Can you explain your design process?
I put some indigo dye in a vat and just stuck one tile in and left it there. Immediately it started drawing up the dye. After several days, I pulled it out of the stain and let it dry and didn’t know quite what to make of it. Everything about it was very new and obviously not a surface anyone has ever seen or experienced before.
How do you ensure that the tiles are visually uniform?
Some tiles will only absorb a quarter of an inch of color and that doesn’t do anything for anyone. We created three of four different depths of the stain bath, so if [a quarter of an inch] is as far as [the dye] goes, then I’ll put [the tiles] in another level of stain that will be similar to where the other tiles are absorbing. You want to have color that’s about three to four inches into the tile. It’s tricky, yet, at the end, a client wants to have a certain level of uniformity.
There’s no visual clue as to how absorptive the tiles will be?
No, not at all. And what you’re really after is that fabulous ombré edge. The different vats will help you get that.

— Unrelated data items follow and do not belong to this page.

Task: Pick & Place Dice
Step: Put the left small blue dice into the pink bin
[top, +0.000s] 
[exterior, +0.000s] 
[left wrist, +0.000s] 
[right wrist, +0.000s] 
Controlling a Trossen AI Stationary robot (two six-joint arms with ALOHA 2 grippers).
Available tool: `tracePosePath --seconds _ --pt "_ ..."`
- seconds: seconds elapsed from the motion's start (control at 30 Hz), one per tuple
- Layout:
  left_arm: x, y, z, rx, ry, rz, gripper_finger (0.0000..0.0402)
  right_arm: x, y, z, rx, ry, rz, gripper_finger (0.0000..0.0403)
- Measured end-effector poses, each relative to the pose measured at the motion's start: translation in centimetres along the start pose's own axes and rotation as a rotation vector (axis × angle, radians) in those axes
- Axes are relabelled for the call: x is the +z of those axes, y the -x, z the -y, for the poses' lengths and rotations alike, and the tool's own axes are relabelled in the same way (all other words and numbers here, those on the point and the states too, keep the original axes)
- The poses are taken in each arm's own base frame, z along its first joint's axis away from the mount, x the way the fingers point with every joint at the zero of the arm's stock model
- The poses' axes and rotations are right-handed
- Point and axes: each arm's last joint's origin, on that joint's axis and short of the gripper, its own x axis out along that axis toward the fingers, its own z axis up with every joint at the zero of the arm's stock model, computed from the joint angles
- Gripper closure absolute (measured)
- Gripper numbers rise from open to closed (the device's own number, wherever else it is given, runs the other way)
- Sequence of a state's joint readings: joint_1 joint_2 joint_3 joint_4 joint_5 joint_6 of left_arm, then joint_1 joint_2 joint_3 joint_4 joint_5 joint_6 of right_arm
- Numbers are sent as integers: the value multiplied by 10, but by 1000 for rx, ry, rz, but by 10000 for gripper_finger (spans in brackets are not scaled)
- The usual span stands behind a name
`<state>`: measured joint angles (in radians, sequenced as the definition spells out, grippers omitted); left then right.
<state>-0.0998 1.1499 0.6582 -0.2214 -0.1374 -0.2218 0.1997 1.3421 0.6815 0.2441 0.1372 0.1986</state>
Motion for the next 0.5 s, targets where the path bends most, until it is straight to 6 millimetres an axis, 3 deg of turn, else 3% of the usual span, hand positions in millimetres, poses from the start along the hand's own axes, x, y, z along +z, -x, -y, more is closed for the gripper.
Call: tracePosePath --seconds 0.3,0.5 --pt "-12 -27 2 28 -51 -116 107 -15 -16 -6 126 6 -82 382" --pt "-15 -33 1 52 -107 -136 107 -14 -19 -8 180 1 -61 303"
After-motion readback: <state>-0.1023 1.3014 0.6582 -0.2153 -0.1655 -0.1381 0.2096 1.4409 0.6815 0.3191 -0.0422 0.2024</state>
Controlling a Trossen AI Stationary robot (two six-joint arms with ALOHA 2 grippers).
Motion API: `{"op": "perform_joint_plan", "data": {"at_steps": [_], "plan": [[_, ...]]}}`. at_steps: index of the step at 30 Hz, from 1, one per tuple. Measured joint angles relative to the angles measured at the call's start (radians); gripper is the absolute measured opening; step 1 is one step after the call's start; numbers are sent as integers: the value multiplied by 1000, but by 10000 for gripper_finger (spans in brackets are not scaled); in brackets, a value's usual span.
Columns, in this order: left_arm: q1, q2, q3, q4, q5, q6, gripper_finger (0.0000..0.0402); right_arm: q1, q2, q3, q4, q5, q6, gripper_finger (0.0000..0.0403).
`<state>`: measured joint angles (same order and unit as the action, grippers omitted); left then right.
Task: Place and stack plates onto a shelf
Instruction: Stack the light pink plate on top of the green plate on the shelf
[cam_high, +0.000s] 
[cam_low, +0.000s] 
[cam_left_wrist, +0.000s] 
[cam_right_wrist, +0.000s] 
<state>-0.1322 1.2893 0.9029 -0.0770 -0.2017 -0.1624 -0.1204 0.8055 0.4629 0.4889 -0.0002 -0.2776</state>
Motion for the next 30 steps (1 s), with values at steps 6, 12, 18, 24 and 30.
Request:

How long does the process take?
For a single tile, about three to four days. It will be longer if the tile does not absorb much and you have to transfer it to the various vats. But you don’t find that out until it’s been in the original vat for three or four days. Because the unglazed surface is so absorptive, we seal [the stained tile] with a proprietary sealant.
Where does Watermark fall within current tile design trends?
Right now, pattern is huge. Texture is another, as is openness to surface as art and an embrace of craft as an art form. It used to be very delineated—you had artistry and craftsmanship. But now you can have unbelievable craftsmanship that’s called artistry or you can have do-it-yourself craftsmanship that the younger generation embraces as something they would put in their home. Craft has become a big deal, which is why I think the Watermark Collection is interesting; there’s such a hand-hewn process to it.
Where do you find inspiration for your tiles?
I’m constantly on Pinterest—that’s how Watermark came about. I was pinning delft images like crazy and every now and then a blue and white ombré design would pop up and so I’d throw that in. Also, if I go to Cersaie, you’re going to find me at the show for maybe half of a day. Where I’m finding all my inspiration is in the fashion boutiques in Italy. Or, even if I’m at a trade show in the States, I’ll [go to places such as] Barneys or, in New York, Bergdorf Goodman, to see what’s going on with fashion and fabric and so on. From an interiors perspective, that’s where you’re going to find people being the most innovative. That’s where all this has come from. Clé [derives] from my blog, Tile Envy, and that was what Tile Envy was about: my own design process, which bounces back from fashion, to art, to surfaces.
This Q&A has been edited and condensed for clarity.